• _THE PROBLEM_: For the data below, give again exactly the lines from the one containing "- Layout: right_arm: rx" through the one containing "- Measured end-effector", both ends included, and no others.
*** Opening of SOURCE DATA ***
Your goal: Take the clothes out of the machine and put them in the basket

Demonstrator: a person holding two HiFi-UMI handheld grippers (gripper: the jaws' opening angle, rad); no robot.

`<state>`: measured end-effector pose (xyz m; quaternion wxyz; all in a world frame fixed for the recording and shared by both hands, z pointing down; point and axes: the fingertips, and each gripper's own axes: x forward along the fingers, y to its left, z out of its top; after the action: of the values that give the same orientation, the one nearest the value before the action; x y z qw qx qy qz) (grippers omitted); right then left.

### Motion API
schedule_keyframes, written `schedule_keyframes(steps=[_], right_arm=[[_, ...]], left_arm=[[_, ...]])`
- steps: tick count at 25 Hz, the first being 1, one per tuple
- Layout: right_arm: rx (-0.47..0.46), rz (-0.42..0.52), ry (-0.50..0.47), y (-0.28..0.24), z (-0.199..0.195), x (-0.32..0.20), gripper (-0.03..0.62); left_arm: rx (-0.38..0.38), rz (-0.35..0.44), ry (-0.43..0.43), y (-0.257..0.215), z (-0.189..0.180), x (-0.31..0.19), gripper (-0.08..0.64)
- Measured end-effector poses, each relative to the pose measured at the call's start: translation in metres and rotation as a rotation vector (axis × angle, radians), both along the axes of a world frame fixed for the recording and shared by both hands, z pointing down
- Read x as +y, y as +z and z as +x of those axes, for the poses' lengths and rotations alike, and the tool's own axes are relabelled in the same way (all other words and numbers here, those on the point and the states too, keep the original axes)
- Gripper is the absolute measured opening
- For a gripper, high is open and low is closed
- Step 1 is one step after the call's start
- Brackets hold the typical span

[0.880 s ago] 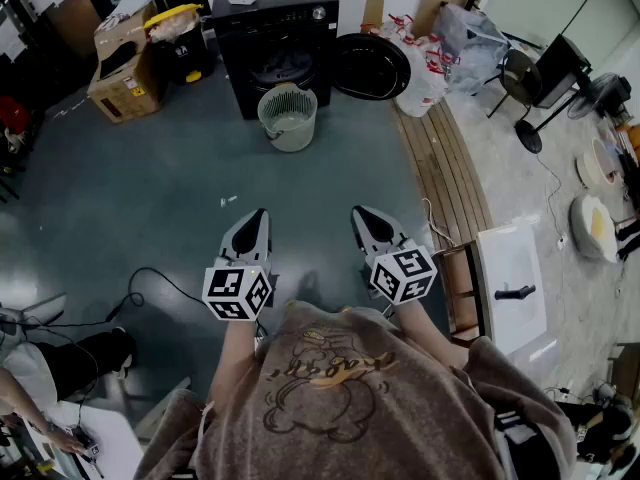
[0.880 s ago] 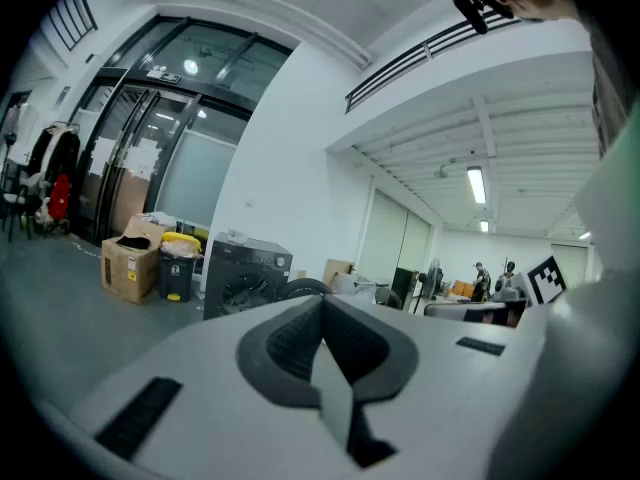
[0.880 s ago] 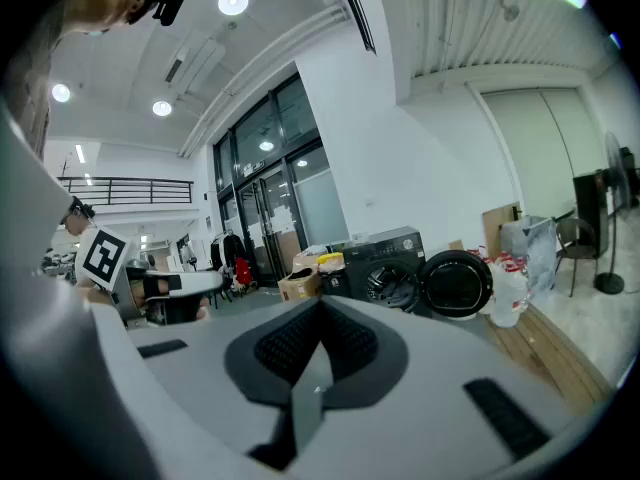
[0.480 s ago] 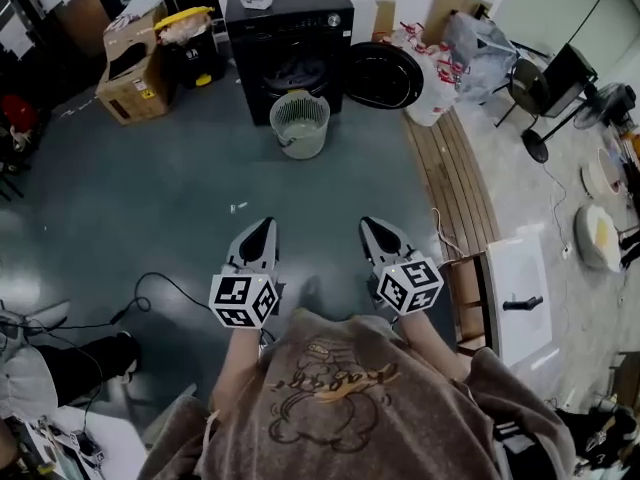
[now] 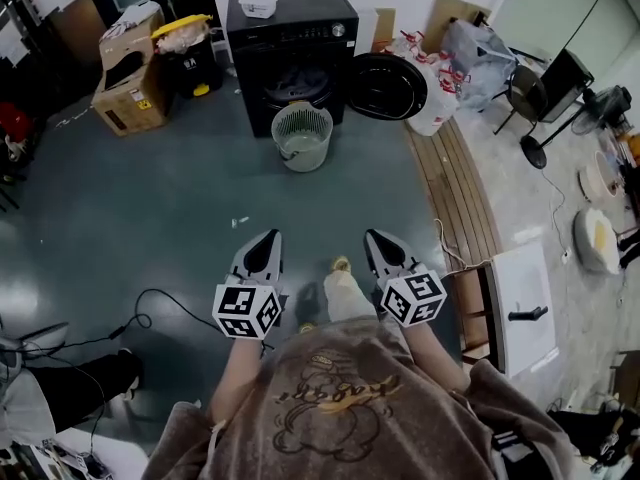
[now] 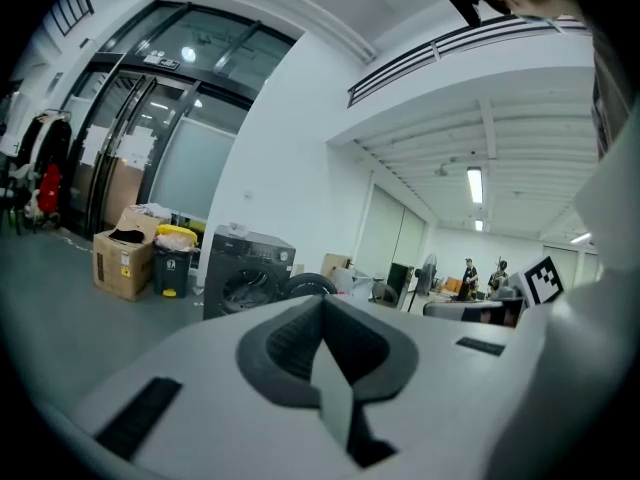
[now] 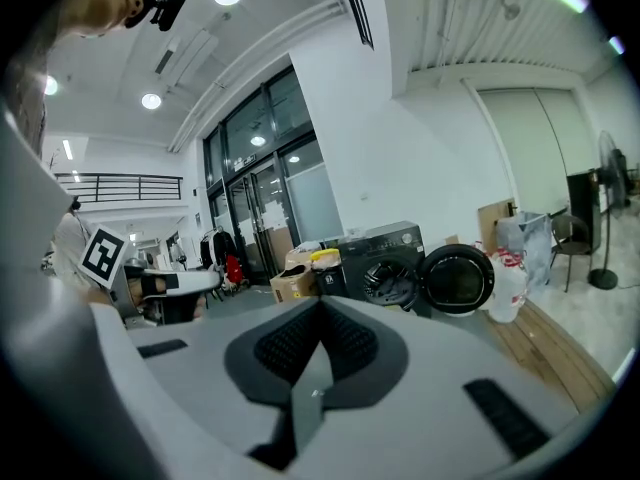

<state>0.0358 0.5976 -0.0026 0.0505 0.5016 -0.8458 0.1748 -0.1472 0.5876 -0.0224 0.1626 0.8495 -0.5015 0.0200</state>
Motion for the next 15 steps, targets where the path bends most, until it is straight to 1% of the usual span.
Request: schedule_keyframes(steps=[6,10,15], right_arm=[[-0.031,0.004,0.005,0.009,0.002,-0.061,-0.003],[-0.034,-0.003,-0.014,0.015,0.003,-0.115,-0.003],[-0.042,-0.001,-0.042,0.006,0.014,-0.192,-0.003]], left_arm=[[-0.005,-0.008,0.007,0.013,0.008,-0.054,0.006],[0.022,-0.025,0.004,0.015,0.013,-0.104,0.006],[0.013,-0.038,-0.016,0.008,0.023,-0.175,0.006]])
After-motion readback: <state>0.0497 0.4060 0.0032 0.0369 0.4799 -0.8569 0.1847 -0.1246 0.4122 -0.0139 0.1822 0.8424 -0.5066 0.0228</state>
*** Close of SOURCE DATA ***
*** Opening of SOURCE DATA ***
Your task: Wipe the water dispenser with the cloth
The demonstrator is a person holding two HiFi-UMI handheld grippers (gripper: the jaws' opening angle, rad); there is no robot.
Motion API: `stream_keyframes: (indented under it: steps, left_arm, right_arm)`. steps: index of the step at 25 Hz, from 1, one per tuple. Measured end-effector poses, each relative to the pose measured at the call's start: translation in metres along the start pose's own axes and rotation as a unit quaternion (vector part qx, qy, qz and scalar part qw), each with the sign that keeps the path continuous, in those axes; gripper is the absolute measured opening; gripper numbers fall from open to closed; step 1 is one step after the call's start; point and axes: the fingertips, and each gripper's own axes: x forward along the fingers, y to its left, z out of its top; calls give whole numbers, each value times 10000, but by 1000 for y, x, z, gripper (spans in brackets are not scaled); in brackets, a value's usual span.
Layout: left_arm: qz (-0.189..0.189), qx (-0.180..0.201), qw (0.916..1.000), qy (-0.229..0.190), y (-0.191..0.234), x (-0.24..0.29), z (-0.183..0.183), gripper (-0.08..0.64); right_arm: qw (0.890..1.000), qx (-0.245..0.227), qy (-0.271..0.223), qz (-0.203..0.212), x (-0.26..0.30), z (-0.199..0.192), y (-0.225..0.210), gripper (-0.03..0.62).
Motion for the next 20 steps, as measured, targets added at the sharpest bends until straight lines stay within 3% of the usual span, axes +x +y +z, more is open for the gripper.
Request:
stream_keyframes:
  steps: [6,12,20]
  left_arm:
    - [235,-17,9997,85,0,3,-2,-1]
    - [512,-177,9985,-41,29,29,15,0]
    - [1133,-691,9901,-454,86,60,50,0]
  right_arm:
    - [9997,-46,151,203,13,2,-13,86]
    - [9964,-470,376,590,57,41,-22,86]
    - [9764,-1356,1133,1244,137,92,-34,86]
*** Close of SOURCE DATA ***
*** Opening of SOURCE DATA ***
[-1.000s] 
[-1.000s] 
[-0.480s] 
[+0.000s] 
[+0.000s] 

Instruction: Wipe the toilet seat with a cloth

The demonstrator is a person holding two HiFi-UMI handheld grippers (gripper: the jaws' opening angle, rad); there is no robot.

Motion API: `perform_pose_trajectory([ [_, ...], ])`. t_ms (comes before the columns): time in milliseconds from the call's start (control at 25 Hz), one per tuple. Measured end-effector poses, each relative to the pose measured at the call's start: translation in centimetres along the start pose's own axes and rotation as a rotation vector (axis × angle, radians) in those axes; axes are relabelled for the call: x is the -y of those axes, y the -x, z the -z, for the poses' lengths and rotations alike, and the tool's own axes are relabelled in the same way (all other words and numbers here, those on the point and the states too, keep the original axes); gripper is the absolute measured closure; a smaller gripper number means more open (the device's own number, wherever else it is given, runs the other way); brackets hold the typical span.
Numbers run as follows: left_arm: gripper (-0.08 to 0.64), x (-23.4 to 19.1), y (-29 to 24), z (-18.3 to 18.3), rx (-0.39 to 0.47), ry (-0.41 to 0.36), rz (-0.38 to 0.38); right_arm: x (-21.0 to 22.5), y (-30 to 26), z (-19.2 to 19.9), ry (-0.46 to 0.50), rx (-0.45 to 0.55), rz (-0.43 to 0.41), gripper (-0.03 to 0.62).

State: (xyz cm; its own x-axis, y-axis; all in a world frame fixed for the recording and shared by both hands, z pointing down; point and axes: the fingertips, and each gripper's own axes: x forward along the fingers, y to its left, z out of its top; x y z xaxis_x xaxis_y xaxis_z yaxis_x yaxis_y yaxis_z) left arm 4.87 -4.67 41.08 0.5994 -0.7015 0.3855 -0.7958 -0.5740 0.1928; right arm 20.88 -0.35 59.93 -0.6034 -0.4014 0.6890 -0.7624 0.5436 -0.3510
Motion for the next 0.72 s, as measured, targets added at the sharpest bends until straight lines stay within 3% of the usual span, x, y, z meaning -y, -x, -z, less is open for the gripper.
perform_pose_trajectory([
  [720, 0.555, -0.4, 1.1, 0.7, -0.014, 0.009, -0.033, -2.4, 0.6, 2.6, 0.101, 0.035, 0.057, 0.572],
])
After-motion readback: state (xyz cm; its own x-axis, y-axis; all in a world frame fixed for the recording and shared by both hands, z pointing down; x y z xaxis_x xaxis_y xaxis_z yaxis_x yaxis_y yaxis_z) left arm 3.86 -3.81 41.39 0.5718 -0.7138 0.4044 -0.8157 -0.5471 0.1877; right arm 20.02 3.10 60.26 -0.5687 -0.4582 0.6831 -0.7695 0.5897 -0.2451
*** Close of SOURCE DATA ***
• _COMPLETED EXERCISE_:
- Layout: right_arm: rx (-0.47..0.46), rz (-0.42..0.52), ry (-0.50..0.47), y (-0.28..0.24), z (-0.199..0.195), x (-0.32..0.20), gripper (-0.03..0.62); left_arm: rx (-0.38..0.38), rz (-0.35..0.44), ry (-0.43..0.43), y (-0.257..0.215), z (-0.189..0.180), x (-0.31..0.19), gripper (-0.08..0.64)
- Measured end-effector poses, each relative to the pose measured at the call's start: translation in metres and rotation as a rotation vector (axis × angle, radians), both along the axes of a world frame fixed for the recording and shared by both hands, z pointing down

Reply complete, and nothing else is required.